Not since the Camp David summit of 2000, when then-premier Ehud Barak tried to reach an agreement with Yasser Arafat (or maybe merely "expose his true face") have the Temple Mount and the right of return been so celebrated. Rightist hawks, with the help of a few plucked doves in the Labor Party, are pouring fire and brimstone on the "Geneva criminals" who had the temerity to even consider handing the Holy of Holies over to the Muslims. Government ministers and MKs worked day and night to find that Yasser Abed Rabbo and his colleagues did not sign on to the words "We hereby give up the right of return." Such weighty issues, of course, deserve penetrating public debate. But before that, it's worth noting how those critics cynically exploit Zionist ideology.
Let's assume that instead of Yasser Arafat, some collaborator instructed the Waqf to hand over the keys to Al Aqsa mosque to the chief rabbinate: Would Prime Minister Ariel Sharon then make the painful concession and bring home the settlers of Netzarim, who are guarding the beaches of Gaza for us?

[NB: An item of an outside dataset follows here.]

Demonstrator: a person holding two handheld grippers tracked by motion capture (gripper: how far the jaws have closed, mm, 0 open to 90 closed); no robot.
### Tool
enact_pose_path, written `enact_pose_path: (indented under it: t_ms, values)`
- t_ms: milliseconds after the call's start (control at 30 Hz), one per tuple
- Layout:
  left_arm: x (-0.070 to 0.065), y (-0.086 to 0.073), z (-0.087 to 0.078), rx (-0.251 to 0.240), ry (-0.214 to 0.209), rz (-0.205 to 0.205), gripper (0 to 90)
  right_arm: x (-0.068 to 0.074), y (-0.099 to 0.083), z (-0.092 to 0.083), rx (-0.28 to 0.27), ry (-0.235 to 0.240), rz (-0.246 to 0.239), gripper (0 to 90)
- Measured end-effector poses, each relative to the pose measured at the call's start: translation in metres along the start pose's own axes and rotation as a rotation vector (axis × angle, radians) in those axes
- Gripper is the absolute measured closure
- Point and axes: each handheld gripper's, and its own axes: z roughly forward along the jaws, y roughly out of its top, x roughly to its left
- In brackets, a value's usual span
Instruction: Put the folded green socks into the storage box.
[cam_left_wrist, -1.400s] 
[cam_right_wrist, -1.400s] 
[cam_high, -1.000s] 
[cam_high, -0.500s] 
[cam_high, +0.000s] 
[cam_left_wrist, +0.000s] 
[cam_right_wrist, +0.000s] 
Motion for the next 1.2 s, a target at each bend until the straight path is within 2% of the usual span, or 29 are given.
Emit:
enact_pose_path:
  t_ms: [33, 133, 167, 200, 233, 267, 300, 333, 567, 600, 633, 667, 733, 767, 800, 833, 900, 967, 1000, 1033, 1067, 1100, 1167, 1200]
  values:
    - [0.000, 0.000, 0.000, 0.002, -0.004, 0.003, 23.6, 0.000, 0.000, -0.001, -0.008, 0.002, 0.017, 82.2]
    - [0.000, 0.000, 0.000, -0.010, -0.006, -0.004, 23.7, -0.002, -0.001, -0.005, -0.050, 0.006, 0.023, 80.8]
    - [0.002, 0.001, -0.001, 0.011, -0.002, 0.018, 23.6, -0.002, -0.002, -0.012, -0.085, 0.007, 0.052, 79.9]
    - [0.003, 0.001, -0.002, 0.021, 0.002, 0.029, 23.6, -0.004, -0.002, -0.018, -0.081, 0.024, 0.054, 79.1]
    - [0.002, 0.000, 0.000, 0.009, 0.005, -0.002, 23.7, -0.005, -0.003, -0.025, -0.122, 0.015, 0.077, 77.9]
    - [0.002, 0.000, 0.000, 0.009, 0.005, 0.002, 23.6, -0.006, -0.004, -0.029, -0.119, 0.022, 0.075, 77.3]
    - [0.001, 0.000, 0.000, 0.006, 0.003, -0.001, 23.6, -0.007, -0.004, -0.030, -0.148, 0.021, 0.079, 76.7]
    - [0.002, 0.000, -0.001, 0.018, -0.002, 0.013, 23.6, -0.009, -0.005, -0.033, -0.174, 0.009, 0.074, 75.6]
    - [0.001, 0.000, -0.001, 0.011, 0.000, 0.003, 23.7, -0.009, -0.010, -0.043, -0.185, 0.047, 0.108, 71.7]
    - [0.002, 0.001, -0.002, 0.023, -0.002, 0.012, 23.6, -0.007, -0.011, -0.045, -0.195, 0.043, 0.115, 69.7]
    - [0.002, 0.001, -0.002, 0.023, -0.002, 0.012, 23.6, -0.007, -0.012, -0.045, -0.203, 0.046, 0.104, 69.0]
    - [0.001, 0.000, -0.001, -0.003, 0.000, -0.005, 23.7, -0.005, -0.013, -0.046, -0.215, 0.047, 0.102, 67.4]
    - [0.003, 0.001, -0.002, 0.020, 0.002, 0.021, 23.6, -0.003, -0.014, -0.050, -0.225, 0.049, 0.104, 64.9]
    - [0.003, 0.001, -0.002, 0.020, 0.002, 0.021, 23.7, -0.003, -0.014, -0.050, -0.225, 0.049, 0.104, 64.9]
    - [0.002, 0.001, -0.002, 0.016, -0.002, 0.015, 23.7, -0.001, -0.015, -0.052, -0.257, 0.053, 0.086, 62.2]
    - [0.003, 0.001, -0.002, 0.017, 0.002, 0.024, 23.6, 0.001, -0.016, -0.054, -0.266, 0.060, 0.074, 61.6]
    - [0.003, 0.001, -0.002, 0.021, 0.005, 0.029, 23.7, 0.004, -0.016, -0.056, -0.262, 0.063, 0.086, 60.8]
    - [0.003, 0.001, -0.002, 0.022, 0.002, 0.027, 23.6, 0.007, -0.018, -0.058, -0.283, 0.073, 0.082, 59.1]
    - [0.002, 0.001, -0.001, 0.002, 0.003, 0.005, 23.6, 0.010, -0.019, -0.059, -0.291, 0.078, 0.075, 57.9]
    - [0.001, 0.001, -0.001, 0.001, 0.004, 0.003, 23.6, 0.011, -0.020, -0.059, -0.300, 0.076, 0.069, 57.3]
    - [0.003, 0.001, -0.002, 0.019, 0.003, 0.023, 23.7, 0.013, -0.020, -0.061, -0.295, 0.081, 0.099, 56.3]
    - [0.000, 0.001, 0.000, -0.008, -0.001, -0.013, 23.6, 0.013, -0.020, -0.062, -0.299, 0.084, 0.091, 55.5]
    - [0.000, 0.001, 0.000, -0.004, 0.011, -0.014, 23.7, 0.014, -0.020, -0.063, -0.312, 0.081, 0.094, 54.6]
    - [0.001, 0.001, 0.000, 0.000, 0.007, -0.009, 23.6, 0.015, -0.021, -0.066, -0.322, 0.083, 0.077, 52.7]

Let's assume that the Palestinian National Council were to decide that only Jews who fit the halachic definition had the right of return: Would Ehud Olmert then be ready to give up his former subjects in Jerusalem from the neighborhood of Kfar Akub?
As a gesture to Avigdor Lieberman, worried about the hatred of Israel popping up in public opinion polls in the territories, let's imagine that Dr. Khalil Shkaki would find that 95 percent of the residents of the West Bank support coexistence with the state of Israel and eradicating the Hamas: What chance would those Palestinians have that the transportation minister would relieve them of his presence in the settlement of Nokdim?
Actually, one doesn't need a particularly fertile imagination. Benjamin Netanyahu brags that during his term in office there were practically no bombings. What did the Palestinians get in return? The foreign minister (Ariel Sharon) calling on the settlers to grab every hilltop and put up outposts.
The use of national and religious symbols like the Temple Mount and the demographic threat of the right of return is no accident. Hot slogans about sticking to the rock of our existence, are more pleasing to the ear than an admission that, as you read this, dozens of illegal outposts are going through hastily arranged purification proceedings in Shaul Mofaz's mikveh. The issue of sovereignty over the Holy of Holies has even penetrated Yosef Lapid's secular skin. The burning debate - whether the Geneva Accord leaves an opening to the claim of a right to return - enables the Shinui platoon to distract its voters' attention from the legitimization it is giving to radical religious nationalism.
In an interview to the weekly Sheva on October 2, Rabbi Mordechai Eliahu, one of the spiritual leaders of the National Religious Party, explains the real reason why Shinui's partner opposes the Geneva Accord. Here are some of the quotes: "The Six Day War was a miracle .. it's not yours, it belongs to the Blessed One ... saving lives means not giving them a single centimeter."
Eliahu and his disciples have liberated themselves of generations of authorities and the need to deal with the issue of the Jewish and democratic character of the state of Israel. "We'll work with them like (the Biblical) strangers in our midst," the rabbi promises.
Politicians like Olmert know that the demographic genie is already out of the bottle and threatening Israeli democracy. Instead of dealing with the growing gap between the number of Arab and Jewish babies born between the sea and the river, it is easier for him and his ilk to demonize the article about the refugees in the Geneva Accord, which proposes a fair and decent solution to the problem.
"Without the feeling of continuity with the ancient Israelite kingdoms, for whom the Temple Mount was the center of their existence, we really are foreign invaders," wrote Minister Natan Sharansky on these pages last week. "Giving up the Temple Mount is a justification of the Palestinian argument: You have no right to be in this country." In other words, from the establishment of the State of Israel until June 1967, we lived here as foreign invaders. In other words, a peace agreement that for the first time guarantees free entry to the Temple Mount strips us of our right to be here. That's worse than cynicism. It's the defamation of Zionism itself.